Weapons of Mass Destruction


A few afternoons ago, as I was preparing for an evening reading from my book, The Inheritance of Shame, in the background in my apartment I was also listening to several radio interviews, most of which were like white noise as I concentrated on writing short introductory comments to my chosen excerpts. For some reason, though, suddenly I began hearing the radio host’s interview of an American woman who’d fought in the Iraq war. The woman said she grew up believing lies that her government had told her, which later informed her choices to fight in a war that also turned out to be based on more lies. The radio host cut back and forth between the interview and several audio clips of President Bush Jr. making jokes about “not finding any weapons of mass destruction” long after sending his troops into a war based on what he’d earlier said was informed by “intelligence.” The woman said that she fought in this war, but over time began asking herself what the war was really all about, and why she was killing innocent people. None of it made sense to her, and she learned to see that many of her life choices had been based on lies.

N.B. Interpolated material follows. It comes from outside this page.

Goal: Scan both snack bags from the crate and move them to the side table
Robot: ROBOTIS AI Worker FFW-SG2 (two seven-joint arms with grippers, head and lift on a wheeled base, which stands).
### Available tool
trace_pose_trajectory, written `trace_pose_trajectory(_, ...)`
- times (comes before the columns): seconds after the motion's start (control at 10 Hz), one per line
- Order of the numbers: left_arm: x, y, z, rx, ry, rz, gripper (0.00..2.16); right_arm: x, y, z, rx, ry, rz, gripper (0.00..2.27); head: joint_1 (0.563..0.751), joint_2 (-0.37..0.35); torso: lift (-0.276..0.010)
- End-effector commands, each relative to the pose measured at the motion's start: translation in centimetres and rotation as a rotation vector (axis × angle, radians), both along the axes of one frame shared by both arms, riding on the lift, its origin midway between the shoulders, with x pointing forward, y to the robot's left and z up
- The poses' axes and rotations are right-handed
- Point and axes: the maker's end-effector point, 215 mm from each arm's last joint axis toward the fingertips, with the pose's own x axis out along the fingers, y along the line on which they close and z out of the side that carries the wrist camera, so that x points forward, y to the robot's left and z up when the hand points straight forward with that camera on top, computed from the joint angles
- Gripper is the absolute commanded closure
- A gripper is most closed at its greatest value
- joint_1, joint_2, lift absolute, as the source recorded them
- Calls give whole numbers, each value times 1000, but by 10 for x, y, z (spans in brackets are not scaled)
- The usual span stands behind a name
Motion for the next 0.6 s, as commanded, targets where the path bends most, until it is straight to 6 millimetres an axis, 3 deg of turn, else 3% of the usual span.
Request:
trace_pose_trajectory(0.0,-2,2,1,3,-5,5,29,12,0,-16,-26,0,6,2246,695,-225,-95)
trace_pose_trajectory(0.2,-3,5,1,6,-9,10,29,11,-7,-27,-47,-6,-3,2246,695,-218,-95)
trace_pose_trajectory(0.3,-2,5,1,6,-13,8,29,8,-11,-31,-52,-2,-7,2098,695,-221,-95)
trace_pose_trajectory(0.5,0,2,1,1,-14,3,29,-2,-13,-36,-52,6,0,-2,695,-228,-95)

When the host asked the woman for her main message to people today, the woman said that she needed to resist the lies and speak her truth—even if it was to just one other person.

“Speak your truth,” she said, “even if it’s just to one other person.”

I started to cry—the last thing I’d expected, while preparing for my evening, but this women’s message could have easily been my own. Conversion therapy is nothing if not a war against a person’s sexuality or gender identity, “weapons of mass destruction” are the various ideologies that form the basis for these “treatments,” all of which are based not on intelligence but on lies, and when we actually “volunteer” for this kind of war, the war against who we truly are, we are fighting a losing battle and will suffer through its lasting impact—a sense of being “shell-shocked,” for years to come.

Later that night I attended my reading at the event sponsored by Simon Fraser University’s Department of Gender, Sexuality and Women’s Studies. Ten people showed up. Of course, I’d hoped for more, but the evening progressed smoothly—I read several passages from my book; talked about my current understanding of these “treatments of torture”; and answered several questions from the audience.

“Speak your truth, even if it’s just to one other person.”

And then if you happen to speak your truth to ten people, remember that’s even ten times better.